Neill, McNeal and Jeter all agreed they were thankful that the school was equipped with a tornado shelter.
“The use of the tornado shelter for this kind of thing was a novel idea, but it went well,” Neill said.
The only area that Neill said needed improvement was communication systems inside and outside the shelter, as the wireless connectivity inside is weak. Neill said there will be a landline installed in every shelter to help with communication whenever the shelter needs to be used again.
The school system must have three debriefings following an incident like this.
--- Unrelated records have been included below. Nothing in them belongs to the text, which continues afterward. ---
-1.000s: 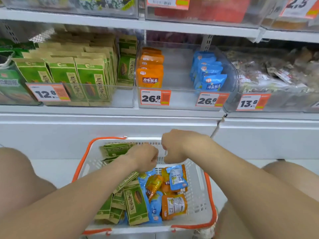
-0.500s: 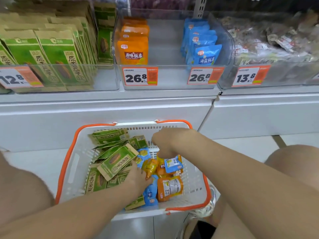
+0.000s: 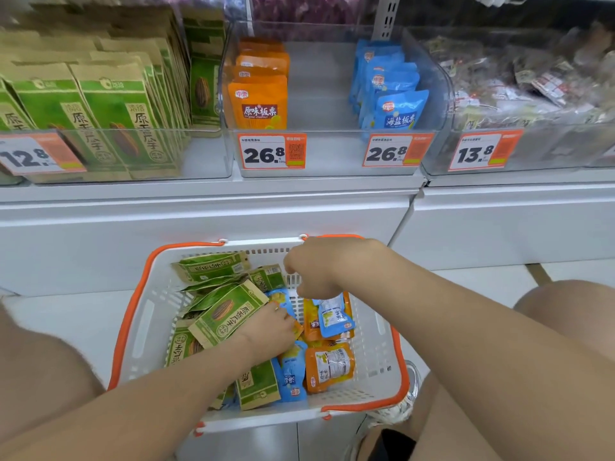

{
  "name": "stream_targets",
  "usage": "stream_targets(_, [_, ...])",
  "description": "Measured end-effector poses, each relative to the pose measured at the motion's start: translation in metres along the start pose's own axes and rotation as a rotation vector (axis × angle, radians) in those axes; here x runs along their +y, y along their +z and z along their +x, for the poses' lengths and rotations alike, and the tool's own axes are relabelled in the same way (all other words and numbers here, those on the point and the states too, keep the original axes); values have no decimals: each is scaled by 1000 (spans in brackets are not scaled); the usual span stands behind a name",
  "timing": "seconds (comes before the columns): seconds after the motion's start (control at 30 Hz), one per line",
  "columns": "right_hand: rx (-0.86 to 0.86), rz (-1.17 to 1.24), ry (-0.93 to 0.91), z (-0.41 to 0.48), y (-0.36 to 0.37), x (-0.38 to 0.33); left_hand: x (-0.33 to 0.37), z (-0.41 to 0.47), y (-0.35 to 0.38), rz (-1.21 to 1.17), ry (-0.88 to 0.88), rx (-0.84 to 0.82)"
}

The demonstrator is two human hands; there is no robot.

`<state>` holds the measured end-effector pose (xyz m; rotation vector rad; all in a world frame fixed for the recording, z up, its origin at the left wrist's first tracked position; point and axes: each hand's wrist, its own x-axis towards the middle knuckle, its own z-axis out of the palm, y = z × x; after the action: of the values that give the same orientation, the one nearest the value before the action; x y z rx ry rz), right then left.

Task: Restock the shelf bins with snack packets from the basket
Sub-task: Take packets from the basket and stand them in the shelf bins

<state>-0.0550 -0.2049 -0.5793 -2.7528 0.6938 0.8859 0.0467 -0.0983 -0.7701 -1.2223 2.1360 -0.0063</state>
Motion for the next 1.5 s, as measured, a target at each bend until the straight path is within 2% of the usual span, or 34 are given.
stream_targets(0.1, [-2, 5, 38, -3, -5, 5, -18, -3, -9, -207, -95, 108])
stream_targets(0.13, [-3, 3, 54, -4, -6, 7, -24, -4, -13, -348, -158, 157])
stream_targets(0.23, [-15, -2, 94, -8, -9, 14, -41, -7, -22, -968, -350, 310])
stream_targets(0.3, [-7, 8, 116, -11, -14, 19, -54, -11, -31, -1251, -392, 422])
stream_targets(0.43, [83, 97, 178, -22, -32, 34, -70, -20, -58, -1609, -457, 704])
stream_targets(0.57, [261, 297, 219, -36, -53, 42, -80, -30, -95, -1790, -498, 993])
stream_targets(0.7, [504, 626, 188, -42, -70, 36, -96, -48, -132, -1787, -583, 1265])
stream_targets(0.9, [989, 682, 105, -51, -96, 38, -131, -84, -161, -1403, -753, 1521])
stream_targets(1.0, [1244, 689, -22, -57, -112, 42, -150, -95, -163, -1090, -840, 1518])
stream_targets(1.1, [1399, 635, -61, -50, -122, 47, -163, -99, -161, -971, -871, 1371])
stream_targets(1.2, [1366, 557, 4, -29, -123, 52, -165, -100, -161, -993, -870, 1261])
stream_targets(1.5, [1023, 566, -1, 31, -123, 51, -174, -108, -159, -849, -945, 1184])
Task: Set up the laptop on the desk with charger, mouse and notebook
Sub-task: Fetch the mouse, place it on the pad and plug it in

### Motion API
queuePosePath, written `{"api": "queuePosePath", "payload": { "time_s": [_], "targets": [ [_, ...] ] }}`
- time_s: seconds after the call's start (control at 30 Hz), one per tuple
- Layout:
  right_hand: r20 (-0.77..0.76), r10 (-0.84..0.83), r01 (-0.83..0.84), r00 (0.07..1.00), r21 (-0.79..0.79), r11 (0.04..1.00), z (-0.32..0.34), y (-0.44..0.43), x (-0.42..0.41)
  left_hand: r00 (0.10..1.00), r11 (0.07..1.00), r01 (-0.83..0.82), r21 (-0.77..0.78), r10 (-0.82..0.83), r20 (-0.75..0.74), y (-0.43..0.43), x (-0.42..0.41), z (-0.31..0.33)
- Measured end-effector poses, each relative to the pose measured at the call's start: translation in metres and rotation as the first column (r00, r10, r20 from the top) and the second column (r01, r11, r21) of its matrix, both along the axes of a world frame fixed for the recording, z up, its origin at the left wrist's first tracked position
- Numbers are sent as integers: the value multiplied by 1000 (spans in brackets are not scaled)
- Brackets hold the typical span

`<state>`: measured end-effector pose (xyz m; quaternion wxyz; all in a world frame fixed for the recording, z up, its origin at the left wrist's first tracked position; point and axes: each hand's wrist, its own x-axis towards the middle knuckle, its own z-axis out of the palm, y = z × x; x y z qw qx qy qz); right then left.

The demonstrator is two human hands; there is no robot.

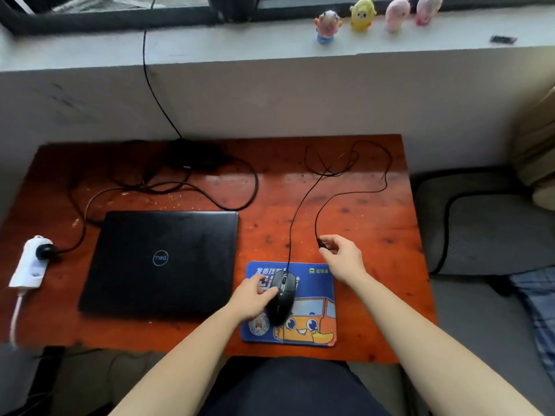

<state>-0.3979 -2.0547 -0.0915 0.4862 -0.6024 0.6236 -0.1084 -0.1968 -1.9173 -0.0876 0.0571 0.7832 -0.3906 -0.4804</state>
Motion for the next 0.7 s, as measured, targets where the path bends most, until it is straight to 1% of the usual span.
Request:
{"api": "queuePosePath", "payload": {
  "time_s": [0.07, 0.13, 0.17, 0.23, 0.3, 0.37, 0.4, 0.47, 0.53, 0.57, 0.6, 0.63, 0.7],
  "targets": [
    [89, 62, -58, 994, -43, 997, 10, -10, 11, 981, 982, -188, -23, 187, -47, -10, 18, 8],
    [174, 199, -184, 964, -98, 978, 22, -16, 25, 933, 930, -356, -88, 350, -77, -21, 42, 27],
    [187, 273, -252, 944, -129, 959, 24, -18, 30, 909, 901, -416, -123, 407, -89, -26, 53, 37],
    [159, 417, -386, 895, -193, 902, 30, -16, 47, 848, 828, -530, -184, 513, -133, -30, 78, 57],
    [136, 517, -480, 845, -234, 846, 35, -11, 64, 781, 761, -623, -182, 589, -209, -33, 98, 75],
    [128, 598, -555, 791, -263, 790, 39, -1, 87, 710, 716, -688, -114, 633, -310, -30, 115, 87],
    [114, 644, -600, 757, -269, 753, 42, 5, 97, 658, 693, -718, -63, 646, -388, -28, 122, 90],
    [48, 727, -690, 685, -279, 668, 46, 17, 118, 513, 655, -753, 66, 647, -565, -23, 136, 92],
    [-35, 774, -753, 632, -264, 603, 50, 27, 134, 340, 621, -762, 181, 622, -705, -21, 146, 92],
    [-68, 780, -768, 622, -250, 590, 52, 33, 142, 260, 601, -768, 222, 608, -750, -21, 153, 93],
    [-90, 772, -767, 629, -232, 598, 54, 38, 149, 203, 583, -773, 249, 600, -774, -20, 159, 94],
    [-107, 749, -750, 654, -218, 624, 57, 43, 159, 188, 586, -770, 254, 588, -787, -20, 169, 96],
    [-151, 693, -708, 705, -197, 678, 57, 48, 168, 229, 626, -751, 212, 548, -805, -22, 183, 98]
  ]
}}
The first debriefing took place Monday with Magnolia administrators, the second will take place Tuesday with all TCS principals, and the final will take place next week with Trussville city officials.
“I don’t ever want to be part of a process where something happens in a perfect way, things can always be done better,” McNeal said. “This is a great way to bring about improvements when there’s no harm done.”
When the board moved from work session to the official meeting, it was standing room only to recognize a number of student athletes.
The board recognized the HTHS boys lacrosse team, girls varsity lacrosse team, HTMS boys cross country team, all metro runners and three individual cross country runners for their season achievements.
The HTHS lacrosse program is in its third year and went 12-2 this season, ranking number one in the last eight weeks of the season, going on to play in the state championship. The team had three All-State players, Carter McAlpin, Will Altman and Mitchell Peterson. Four athletes also signed lacrosse scholarships.
The girls varsity lacrosse team had five girls named to the All-State Team, including Lilly McCormick, Abbie Curlee, Hailey Wilcox, Hannah Rutherford and Kurre Wood.
The HTMS boys cross country team was recognized for being Metro Champions. All-Metro runners were Nathan Knox, Aaron Himes, Kellen Rutherford, Nic Coffey, Andrew Guarino, Blake Bailey, Bobby Stanbery and Jacob Jones.
HTMS cross country runner Amelia Brady was the first place winner of the girls metro championship meet. She also ran for the HTHS varsity team for sectionals and the 7A championships, finishing 11th overall.
HTHS cross country runner John Ngaruiya finished the 7A championship in second place by one tenth of a second. Both Ngaruiya and Brady earned All-State honors.
The next Trussville City Schools board meeting will be December 12 at 6 p.m. Work session will precede at 4:30 p.m.